Print nothing except the lines of the listing below from the line with "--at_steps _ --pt" to the line with "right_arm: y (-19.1", each exactly as written, both ends included.

*** Opening Supplied material ***

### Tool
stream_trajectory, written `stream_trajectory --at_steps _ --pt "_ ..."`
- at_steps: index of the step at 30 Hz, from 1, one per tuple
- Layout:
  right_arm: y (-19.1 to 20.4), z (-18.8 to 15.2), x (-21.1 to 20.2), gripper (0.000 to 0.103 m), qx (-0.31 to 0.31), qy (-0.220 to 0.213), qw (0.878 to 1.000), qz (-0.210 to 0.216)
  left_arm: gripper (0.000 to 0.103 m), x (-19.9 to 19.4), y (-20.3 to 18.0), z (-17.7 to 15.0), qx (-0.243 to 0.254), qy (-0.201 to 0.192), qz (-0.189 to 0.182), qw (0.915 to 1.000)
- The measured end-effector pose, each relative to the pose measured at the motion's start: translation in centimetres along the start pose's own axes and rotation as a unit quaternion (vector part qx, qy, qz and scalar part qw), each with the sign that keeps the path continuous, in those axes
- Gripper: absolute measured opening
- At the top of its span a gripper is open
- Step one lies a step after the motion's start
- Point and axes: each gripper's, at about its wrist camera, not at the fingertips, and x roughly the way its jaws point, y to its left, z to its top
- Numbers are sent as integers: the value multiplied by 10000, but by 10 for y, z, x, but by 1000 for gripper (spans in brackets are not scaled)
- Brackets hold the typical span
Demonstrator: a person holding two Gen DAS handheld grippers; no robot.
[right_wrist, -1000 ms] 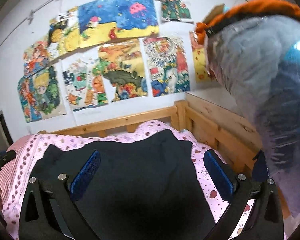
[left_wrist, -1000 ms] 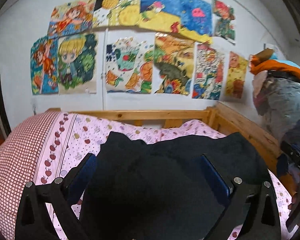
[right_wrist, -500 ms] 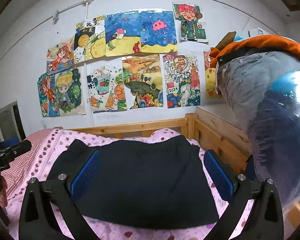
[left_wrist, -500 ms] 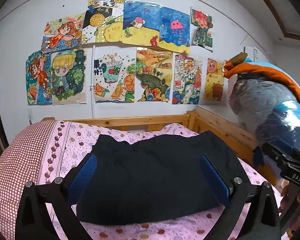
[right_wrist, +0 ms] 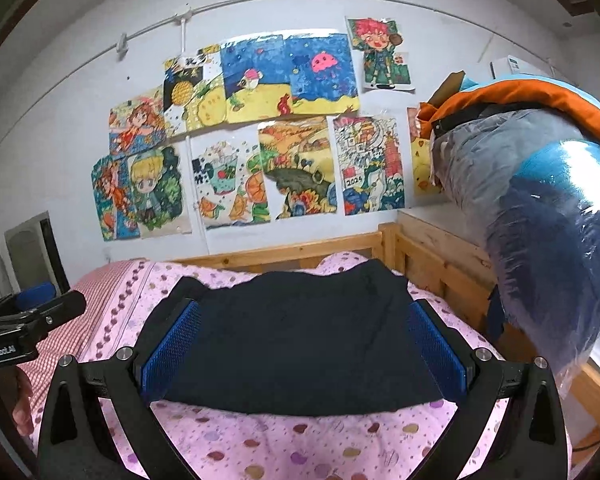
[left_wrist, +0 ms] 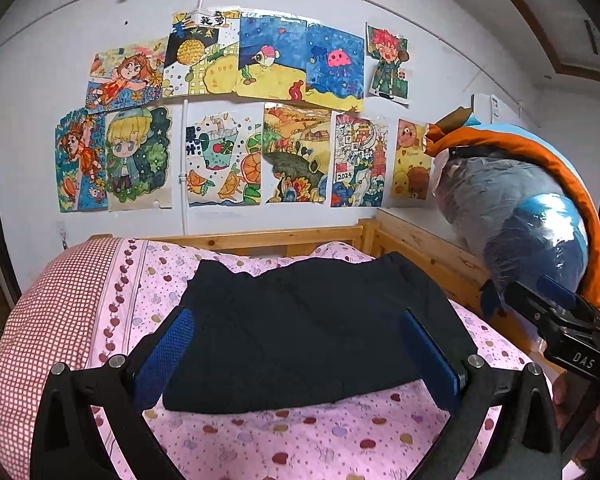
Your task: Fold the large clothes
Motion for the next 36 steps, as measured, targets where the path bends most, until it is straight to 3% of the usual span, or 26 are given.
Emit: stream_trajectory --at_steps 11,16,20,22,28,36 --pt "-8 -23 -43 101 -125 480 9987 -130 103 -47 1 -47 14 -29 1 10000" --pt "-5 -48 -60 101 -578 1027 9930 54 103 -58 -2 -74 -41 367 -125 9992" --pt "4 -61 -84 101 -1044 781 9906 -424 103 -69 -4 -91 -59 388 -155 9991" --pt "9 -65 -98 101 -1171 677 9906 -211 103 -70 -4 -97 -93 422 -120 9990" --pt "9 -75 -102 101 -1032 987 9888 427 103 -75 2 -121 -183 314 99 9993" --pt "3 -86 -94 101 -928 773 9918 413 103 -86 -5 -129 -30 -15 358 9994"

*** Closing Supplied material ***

_Solution for this exercise_.
stream_trajectory, written `stream_trajectory --at_steps _ --pt "_ ..."`
- at_steps: index of the step at 30 Hz, from 1, one per tuple
- Layout:
  right_arm: y (-19.1 to 20.4), z (-18.8 to 15.2), x (-21.1 to 20.2), gripper (0.000 to 0.103 m), qx (-0.31 to 0.31), qy (-0.220 to 0.213), qw (0.878 to 1.000), qz (-0.210 to 0.216)

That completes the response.